#### [Problem statement]
Down to the last line, set down the material below exactly, excluding pictures.

#### [Dataset excerpt]
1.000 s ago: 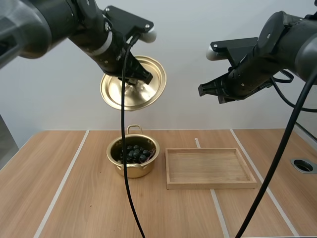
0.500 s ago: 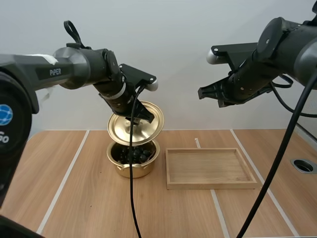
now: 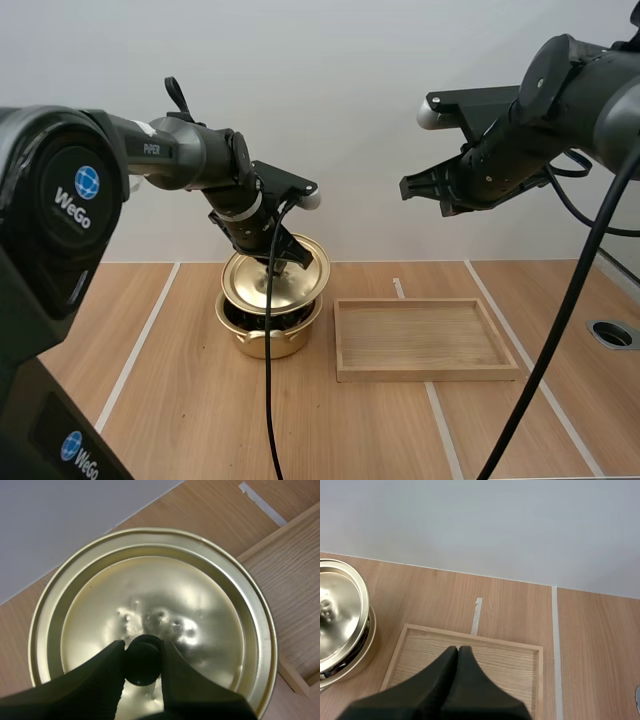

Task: Open the pot, put the grape inside, and close it

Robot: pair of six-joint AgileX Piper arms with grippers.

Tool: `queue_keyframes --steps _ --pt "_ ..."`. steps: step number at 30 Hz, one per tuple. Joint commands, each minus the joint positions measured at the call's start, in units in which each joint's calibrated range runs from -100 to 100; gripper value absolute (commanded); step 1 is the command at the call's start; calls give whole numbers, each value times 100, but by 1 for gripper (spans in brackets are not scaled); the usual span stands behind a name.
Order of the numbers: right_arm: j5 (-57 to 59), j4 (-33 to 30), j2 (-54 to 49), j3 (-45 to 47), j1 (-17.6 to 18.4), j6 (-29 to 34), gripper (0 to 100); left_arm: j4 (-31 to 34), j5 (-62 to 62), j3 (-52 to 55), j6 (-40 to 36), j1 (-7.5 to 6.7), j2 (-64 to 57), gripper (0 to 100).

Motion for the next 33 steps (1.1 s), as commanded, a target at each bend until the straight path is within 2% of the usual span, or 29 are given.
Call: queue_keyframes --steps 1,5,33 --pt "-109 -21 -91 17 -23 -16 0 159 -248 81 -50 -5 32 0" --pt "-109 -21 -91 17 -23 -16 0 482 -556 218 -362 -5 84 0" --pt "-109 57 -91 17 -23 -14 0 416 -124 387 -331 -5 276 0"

#### [Result of the task]
1.000 s ago: 
0.500 s ago: 
now: 

Task: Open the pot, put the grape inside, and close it

Robot: pair of six-joint AgileX Piper arms with grippers.

Tool: `queue_keyframes --steps _ --pt "_ ..."`. steps: step number at 30 Hz, one per tuple. Joint commands, each minus the joint positions measured at the call's start, in units in which each joint's calibrated range runs from -100 to 100; gripper value absolute (commanded); step 1 is the command at the call's start; calls give whole numbers, each value times 100, but by 1 for gripper (spans in brackets are not scaled); the usual span stands behind a name.
Order of the numbers: right_arm: j5 (-57 to 59), j4 (-33 to 30), j2 (-54 to 49), j3 (-45 to 47), j1 (-17.6 to 18.4), j6 (-29 to 34), gripper (0 to 100); left_arm: j4 (-31 to 34), j5 (-62 to 62), j3 (-52 to 55), j6 (-40 to 36), j1 (-7.5 to 6.7), j2 (-64 to 57), gripper (0 to 100).

Motion for the next 33 steps (1.1 s), as commanded, a target at each bend until the straight path is within 2% of the usual span, or 29 are given.
Call: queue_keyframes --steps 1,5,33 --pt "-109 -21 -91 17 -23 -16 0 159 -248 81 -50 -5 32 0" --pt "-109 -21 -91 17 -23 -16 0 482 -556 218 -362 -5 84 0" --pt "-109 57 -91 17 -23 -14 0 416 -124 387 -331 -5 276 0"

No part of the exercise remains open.